Debbie didn't bite, still looking at her section of the paper. They had spent the night in Fran and Mary Pat's king-size bed, getting even more serious and sweaty than any of the times before, here or other places. She took offense when he said, "Honey, you could be a pro," turning away from him saying, "Thanks a lot." He tried to make peace telling her it didn't come out right. "I meant it as a compliment."

She rolled back to him saying, "I'm better than any pro, Terry, I'm emotionally involved." Being in bed with Debbie was an experience he could take with him and look at for as long as he lived. There was a tender moment, seeing her face in the soft light from the window, when he'd almost said he was in love with her.

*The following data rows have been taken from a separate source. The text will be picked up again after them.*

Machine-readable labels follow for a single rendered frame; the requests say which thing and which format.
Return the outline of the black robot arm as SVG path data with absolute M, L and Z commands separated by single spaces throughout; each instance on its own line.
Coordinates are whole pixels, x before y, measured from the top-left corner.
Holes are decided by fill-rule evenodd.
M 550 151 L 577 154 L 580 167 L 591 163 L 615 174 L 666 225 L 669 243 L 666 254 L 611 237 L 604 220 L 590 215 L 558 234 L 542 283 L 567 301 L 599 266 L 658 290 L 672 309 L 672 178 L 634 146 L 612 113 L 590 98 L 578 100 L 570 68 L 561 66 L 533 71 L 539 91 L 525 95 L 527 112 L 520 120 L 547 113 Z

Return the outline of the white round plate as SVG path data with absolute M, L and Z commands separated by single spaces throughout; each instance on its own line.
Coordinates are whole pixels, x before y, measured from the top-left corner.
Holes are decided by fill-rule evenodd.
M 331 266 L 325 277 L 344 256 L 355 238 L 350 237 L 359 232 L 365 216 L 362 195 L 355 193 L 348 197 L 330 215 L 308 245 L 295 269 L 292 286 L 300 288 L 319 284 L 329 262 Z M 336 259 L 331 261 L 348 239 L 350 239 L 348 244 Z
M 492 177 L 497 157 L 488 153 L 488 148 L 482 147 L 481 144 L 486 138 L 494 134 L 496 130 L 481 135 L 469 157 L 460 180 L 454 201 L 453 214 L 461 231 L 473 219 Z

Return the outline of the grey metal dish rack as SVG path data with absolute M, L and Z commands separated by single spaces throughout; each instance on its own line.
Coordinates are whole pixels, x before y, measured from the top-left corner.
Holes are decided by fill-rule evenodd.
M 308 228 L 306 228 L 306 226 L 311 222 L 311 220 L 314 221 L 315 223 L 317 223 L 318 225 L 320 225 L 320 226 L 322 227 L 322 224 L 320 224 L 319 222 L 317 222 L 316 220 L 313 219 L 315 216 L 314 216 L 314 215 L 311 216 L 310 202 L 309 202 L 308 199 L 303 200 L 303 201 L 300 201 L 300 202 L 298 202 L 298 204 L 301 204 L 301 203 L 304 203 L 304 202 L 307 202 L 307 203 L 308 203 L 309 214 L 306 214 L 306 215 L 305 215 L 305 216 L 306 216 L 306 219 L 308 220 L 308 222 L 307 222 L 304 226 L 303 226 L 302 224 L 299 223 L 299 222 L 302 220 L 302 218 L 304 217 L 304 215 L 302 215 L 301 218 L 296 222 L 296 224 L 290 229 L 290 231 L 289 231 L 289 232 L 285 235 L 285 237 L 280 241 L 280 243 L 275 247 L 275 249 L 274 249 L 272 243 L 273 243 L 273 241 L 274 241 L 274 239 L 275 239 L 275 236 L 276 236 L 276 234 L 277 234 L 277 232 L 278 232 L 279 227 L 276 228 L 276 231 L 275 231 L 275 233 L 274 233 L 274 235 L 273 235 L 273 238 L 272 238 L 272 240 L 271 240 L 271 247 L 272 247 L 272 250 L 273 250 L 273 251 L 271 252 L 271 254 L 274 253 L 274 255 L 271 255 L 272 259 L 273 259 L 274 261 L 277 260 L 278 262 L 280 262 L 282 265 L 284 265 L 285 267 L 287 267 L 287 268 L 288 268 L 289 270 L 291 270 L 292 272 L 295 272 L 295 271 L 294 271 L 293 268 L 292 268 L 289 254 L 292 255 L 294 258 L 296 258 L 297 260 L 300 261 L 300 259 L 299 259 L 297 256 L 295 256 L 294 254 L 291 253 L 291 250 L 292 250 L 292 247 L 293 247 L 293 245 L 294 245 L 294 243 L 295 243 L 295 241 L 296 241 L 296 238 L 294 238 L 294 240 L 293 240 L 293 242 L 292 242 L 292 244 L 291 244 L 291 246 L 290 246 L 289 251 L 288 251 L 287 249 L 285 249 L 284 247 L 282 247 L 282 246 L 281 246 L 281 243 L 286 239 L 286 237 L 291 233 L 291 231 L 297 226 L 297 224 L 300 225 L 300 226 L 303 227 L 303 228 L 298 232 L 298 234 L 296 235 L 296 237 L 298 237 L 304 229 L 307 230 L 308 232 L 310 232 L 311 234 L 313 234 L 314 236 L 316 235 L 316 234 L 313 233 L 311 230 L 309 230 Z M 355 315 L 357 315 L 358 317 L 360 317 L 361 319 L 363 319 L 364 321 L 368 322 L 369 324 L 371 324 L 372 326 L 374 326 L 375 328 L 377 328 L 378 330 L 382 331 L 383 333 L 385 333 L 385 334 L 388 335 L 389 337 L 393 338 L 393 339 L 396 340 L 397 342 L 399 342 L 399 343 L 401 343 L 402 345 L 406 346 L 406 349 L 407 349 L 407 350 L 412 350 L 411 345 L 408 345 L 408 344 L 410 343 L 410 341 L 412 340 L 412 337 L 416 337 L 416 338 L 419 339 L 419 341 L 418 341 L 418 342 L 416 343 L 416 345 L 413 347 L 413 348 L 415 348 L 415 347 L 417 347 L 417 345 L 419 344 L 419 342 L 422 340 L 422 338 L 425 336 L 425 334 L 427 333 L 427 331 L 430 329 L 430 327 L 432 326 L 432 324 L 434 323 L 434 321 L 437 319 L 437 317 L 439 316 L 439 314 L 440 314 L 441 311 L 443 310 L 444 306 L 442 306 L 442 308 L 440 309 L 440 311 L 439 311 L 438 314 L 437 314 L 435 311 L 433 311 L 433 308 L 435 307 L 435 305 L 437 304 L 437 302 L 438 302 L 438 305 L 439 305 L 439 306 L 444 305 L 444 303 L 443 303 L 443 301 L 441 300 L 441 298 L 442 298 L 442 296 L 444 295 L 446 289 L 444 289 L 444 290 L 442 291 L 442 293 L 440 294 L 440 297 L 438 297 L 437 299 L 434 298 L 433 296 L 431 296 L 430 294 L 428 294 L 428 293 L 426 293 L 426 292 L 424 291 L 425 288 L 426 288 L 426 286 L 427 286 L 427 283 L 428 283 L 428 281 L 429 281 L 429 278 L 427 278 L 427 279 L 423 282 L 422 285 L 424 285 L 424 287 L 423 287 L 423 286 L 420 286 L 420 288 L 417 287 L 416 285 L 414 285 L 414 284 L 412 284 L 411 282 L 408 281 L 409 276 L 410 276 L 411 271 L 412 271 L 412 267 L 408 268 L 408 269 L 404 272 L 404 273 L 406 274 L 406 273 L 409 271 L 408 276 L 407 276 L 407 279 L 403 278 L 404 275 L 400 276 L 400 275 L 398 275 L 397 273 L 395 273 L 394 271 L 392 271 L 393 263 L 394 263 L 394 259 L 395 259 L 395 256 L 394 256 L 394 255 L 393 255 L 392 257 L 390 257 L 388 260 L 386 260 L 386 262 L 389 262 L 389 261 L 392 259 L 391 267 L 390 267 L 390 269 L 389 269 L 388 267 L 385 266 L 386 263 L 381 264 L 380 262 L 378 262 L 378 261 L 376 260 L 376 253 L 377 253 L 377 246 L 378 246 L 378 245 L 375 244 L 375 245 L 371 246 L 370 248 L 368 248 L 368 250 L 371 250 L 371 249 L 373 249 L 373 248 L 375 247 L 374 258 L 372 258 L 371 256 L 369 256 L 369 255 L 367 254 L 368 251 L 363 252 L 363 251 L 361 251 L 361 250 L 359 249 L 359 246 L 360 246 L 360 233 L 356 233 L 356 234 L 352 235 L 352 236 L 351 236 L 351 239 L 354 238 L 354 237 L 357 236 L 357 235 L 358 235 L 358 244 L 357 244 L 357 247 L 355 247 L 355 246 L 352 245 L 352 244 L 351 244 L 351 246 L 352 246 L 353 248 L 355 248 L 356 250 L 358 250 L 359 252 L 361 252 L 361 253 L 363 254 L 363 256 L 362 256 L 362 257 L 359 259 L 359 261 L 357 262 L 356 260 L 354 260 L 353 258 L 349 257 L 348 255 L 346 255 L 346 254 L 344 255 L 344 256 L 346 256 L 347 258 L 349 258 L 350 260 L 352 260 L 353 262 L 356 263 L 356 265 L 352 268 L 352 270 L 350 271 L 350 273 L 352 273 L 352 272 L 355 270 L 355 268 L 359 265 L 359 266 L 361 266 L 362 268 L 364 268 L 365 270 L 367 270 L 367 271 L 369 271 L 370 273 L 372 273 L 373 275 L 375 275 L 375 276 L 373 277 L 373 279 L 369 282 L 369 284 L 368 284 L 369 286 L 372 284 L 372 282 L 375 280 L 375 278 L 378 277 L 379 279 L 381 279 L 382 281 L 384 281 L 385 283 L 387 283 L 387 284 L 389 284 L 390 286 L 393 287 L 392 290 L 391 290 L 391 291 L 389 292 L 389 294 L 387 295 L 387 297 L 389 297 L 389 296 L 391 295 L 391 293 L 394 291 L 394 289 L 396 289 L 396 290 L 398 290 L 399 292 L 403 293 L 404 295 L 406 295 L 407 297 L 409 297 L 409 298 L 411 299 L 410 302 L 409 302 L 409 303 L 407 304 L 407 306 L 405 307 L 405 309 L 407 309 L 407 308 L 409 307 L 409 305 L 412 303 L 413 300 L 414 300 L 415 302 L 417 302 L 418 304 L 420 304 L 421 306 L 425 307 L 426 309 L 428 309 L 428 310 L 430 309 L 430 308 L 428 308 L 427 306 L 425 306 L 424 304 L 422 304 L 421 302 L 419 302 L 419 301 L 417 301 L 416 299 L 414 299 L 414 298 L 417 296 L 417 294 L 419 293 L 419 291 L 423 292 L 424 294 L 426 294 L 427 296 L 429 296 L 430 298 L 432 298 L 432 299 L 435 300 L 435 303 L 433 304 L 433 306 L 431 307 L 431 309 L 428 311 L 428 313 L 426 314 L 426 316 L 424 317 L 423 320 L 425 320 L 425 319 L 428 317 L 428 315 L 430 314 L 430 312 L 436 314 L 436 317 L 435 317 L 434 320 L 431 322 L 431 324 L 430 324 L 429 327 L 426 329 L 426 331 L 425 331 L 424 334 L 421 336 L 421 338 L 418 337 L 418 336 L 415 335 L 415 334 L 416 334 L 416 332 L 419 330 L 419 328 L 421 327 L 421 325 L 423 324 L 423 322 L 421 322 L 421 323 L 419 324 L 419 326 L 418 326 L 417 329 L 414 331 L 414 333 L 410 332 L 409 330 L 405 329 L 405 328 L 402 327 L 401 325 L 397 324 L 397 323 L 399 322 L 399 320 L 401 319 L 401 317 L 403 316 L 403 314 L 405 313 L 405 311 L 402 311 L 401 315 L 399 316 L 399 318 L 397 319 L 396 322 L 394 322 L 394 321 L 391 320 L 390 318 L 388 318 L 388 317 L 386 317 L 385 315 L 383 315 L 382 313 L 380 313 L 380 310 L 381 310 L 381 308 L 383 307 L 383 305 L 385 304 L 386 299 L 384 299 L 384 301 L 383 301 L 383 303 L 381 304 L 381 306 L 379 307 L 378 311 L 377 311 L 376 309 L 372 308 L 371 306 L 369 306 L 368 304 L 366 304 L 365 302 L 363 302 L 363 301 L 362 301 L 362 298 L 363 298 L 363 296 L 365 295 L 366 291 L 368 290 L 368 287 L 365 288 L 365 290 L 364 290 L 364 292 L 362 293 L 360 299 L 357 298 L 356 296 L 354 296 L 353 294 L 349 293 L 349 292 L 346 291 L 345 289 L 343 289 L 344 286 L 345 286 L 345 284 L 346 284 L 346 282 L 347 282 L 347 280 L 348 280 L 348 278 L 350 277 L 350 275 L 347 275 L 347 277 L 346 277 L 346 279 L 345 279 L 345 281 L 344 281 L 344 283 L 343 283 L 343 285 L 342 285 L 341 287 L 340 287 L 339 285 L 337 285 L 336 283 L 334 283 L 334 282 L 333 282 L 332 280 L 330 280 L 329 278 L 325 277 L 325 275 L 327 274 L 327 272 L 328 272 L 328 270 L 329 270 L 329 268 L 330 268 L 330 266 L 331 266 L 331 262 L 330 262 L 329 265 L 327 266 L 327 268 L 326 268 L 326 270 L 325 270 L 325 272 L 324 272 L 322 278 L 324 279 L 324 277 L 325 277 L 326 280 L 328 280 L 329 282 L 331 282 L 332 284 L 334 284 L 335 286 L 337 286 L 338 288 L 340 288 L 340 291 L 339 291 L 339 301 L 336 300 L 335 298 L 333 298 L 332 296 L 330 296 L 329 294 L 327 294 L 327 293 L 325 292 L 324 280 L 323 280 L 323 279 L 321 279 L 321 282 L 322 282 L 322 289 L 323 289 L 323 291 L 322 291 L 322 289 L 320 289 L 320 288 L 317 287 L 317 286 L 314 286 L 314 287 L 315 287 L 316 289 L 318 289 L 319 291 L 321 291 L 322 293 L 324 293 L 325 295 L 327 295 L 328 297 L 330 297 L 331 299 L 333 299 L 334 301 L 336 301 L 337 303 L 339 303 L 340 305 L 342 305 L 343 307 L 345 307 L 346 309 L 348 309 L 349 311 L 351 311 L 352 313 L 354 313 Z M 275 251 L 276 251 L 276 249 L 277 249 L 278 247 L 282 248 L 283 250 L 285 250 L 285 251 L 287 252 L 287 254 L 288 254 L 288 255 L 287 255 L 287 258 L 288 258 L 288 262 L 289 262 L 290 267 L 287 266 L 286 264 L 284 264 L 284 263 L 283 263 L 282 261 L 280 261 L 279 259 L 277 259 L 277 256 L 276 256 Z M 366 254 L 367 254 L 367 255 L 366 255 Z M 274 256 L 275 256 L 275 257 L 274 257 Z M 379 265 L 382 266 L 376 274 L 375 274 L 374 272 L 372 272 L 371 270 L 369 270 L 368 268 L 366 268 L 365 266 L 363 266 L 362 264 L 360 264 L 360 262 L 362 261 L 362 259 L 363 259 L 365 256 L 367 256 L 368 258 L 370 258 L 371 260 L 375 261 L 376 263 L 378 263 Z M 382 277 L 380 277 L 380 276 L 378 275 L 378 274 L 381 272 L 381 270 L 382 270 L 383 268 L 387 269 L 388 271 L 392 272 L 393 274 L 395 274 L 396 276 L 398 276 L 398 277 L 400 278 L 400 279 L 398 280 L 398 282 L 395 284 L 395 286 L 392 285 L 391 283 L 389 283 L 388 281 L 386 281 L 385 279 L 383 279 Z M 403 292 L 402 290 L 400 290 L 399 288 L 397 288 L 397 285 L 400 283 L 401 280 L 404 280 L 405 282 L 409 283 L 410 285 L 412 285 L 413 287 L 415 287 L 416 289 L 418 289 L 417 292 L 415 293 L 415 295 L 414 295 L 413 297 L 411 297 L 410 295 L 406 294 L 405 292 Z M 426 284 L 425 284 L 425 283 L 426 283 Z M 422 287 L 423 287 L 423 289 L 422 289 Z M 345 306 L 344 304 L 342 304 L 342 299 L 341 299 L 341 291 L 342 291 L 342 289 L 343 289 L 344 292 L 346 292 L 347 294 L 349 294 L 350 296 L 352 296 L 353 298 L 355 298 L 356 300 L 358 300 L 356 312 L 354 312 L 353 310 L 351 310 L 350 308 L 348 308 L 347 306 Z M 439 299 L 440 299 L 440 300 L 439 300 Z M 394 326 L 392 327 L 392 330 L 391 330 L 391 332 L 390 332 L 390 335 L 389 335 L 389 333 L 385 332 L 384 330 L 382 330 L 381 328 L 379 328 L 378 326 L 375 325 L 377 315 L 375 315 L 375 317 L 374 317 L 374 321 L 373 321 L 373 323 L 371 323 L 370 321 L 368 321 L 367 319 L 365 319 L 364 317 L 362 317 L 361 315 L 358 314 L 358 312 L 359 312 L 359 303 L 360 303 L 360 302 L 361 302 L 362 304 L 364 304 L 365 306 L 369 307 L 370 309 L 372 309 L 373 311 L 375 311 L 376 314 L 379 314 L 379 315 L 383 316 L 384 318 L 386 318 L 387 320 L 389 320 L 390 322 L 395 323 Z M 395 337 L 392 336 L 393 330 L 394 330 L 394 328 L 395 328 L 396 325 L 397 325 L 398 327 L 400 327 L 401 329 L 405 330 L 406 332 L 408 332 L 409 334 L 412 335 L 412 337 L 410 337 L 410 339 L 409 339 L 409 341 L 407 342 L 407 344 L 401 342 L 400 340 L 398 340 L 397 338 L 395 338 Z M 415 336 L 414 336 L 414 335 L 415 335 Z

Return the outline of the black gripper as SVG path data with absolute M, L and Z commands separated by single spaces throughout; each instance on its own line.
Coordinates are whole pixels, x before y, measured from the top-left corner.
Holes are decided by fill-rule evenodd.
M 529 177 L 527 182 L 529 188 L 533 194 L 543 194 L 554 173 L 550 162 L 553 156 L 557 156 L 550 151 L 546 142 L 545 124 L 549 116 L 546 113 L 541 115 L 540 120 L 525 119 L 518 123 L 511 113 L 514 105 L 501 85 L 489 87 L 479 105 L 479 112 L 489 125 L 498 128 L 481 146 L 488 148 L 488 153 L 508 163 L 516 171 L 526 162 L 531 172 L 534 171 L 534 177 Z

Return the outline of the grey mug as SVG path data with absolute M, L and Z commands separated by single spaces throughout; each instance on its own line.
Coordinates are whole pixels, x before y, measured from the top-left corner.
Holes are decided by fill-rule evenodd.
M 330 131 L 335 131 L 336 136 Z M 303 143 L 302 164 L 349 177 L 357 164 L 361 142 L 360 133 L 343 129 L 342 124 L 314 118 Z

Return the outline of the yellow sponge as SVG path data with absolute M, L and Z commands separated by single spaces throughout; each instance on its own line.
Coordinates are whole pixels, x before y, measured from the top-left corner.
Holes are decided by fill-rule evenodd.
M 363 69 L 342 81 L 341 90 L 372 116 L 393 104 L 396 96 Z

"What I'm thinking," Terry said, "if the Mutt's as stupid as Johnny says he is, and then you read the wiretap conversations, the two mob guys in the car…?"

"I haven't come to that yet."

"Even their attorney refers to them as nitwits. He told the jury they learned to talk tough watching movies like The Godfather and Mean Streets."

"But they're really nice guys."

"Yeah, they can't help it if they've got this image from the movies and people are intimidated by it. There could be some truth to that, you listen to the tapes. The FBI bugged their car and you hear the two guys. They're parked across Michigan Avenue from a party store that fronts a sports book. They refer to the owner of the place as a camel jockey, so he's from the Mideast, maybe a Chaldean. They're gonna shoot out the store window, so the guy must owe them money. But it's raining and neither one of these enforcers wants to get out of the car.

The one guy says, 'Can't you hit it from here?' And the other guy says, 'There's too fuckin many people on the street. Look at 'em, walking around. Who the luck says Detroit streets aren't safe?'

They're driving back to the east side and get lost. 'Where the fuck's Ninety-six? It's suppose to be right here.' There's more of the tape, the same ones talking about what would happen if Tony Amilia got whacked. They sound like kids trying to act tough."

"Did they shoot out the window?"

"Not that time. Some of the bookies, witnesses at the trial, said yeah, they'd get threatened but never worried about it too much.

They said it's not like you used to read about Gotti and the New York mob."

"They're referred to as the 'quiet mob,'" Debbie said. "Tony Amilia has never been convicted of a crime; he's a family man, fifteen grandchildren; gives to charities, a maior contributor to Boysville; minds his own business, Mayflower Linen Supply, and lives quietly in Grosse Pointe Park. I just saw a picture of his home." Debbie turned through the pages of the section until she saw it again and handed the paper to Terry.